Aunque el urbanismo y sus misterios siempre se han mantenido alejados de mis intereses, no soy insensible a lo que observo a mi alrededor ni ... a los cambios que, de un tiempo a esta parte, se han producido en los centros urbanos de todas o casi todas las ciudades que conozco. Cambios que van mucho más allá de las noticias que diariamente nos trasladan los medios de comunicación, empezando por el turismo masivo o la proliferación de franquicias y viviendas turísticas y continuando con el monocultivo de la hostelería o la gentrificación. Tengo la sospecha de que todos estos fenómenos tan solo son la manifestación de un problema bastante más grave cuyas consecuencias apenas empezamos a vislumbrar. Me explico.
Como parece lógico pensar, el papel primordial de las ciudades –desde que estas comenzaron a existir– ha sido albergar a sus habitantes, protegerles frente a toda clase de peligros y satisfacer sus necesidades de empleo, bienes y servicios. Las urbes fueron concebidas para servir a sus moradores, garantizar su seguridad y mejorar sus condiciones de vida. De ahí su carácter civilizatorio y su afinidad con la innovación y el progreso. Así ha sido durante miles de años y, hasta cierto punto, sigue siéndolo. Sin embargo, durante las últimas décadas muchas de ellas se han homogeneizado y transformado progresivamente en otra cosa, han adquirido una dimensión y un propósito que dista mucho de las funciones para las que fueron concebidas. En suma, muchas ciudades y, sobre todo, muchos de sus núcleos urbanos se han convertido en una mercancía, un producto de consumo, una fuente inagotable de ingresos o un parque temático para adultos ávidos de autenticidad y experiencias. La boda a finales del pasado mes de junio de Jeff Bezos en Venecia, el inminente encendido de la iluminación navideña de Vigo, el aluvión turístico que por las mismas fechas sufrirá Madrid, la multiplicación de pruebas deportivas en circuitos urbanos o la introducción urbi et orbi de las tasas turísticas no hacen sino corroborar este extremo.
Esta transformación ha hecho que los intereses de los ciudadanos que las habitan hayan dejado de ser una prioridad y pasado a un segundo plano y que sus demandas sean ignoradas.
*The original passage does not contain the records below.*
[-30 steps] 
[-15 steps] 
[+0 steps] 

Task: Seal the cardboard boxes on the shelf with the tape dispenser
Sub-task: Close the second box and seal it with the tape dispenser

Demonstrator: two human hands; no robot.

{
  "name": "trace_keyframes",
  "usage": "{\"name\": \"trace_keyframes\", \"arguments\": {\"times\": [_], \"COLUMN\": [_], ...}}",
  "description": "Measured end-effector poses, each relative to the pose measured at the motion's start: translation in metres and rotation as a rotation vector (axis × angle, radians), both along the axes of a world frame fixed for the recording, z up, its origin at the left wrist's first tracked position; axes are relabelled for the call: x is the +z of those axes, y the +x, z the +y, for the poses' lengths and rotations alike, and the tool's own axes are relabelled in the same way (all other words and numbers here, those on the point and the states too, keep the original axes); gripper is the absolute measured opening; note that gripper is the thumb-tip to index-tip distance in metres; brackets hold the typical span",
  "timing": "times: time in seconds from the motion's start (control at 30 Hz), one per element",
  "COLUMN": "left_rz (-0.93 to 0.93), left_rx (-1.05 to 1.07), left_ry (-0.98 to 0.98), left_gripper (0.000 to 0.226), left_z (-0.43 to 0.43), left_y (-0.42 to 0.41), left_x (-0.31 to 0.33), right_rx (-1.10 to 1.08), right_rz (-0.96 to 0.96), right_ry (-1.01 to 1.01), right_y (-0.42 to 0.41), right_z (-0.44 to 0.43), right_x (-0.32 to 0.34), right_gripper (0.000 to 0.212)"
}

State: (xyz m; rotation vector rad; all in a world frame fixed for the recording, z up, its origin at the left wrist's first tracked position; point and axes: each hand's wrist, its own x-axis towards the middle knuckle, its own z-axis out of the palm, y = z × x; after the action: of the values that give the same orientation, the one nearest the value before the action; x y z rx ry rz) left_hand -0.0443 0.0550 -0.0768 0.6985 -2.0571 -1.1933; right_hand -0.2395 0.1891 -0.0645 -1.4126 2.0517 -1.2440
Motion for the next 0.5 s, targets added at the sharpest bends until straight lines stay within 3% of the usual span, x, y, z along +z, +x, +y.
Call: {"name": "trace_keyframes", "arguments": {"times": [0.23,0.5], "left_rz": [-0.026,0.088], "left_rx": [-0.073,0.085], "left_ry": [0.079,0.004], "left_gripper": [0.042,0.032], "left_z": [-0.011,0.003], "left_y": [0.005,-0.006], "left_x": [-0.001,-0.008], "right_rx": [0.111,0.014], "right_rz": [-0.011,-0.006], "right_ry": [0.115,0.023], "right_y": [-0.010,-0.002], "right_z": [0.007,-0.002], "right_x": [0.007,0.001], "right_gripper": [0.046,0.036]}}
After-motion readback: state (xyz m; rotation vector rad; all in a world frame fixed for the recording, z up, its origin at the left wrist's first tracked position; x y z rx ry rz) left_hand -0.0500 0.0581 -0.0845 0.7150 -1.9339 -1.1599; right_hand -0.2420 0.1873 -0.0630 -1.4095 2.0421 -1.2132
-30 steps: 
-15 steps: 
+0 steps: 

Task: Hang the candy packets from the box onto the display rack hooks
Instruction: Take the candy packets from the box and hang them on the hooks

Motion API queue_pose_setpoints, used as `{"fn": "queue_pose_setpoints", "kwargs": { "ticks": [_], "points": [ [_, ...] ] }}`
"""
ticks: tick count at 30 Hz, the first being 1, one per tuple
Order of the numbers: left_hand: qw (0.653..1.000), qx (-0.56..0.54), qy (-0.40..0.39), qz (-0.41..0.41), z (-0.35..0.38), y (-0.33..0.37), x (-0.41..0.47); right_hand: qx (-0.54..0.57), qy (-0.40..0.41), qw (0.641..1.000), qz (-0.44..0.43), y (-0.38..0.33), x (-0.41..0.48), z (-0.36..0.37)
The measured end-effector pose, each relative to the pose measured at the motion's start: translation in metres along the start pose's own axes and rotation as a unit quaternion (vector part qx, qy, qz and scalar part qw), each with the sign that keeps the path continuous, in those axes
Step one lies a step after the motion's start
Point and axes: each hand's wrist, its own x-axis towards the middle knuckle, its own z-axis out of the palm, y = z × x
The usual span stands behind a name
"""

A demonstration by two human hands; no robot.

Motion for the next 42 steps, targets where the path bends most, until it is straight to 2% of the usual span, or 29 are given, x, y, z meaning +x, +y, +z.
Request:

O que los espacios y equipamientos públicos (fuentes, áreas de recreo, bancos, baños...) estén en franco retroceso o hayan sido colonizados por terrazas y establecimientos de hostelería porque, como señala Sergio del Molino: «el urbanismo de este nuevo antiguo régimen beneficia a quien puede pagar la cuenta de un buen restaurante y castiga al jubilado que quiere sentarse en un banco a la sombra». Y mientras todo eso sucede, los barrios van llenándose de locales comerciales que nadie quiere, de carteles anunciando su traspaso y de nuevos vecinos, de vecinos expulsados del centro y de sus antiguas viviendas porque no les alcanza para la renta.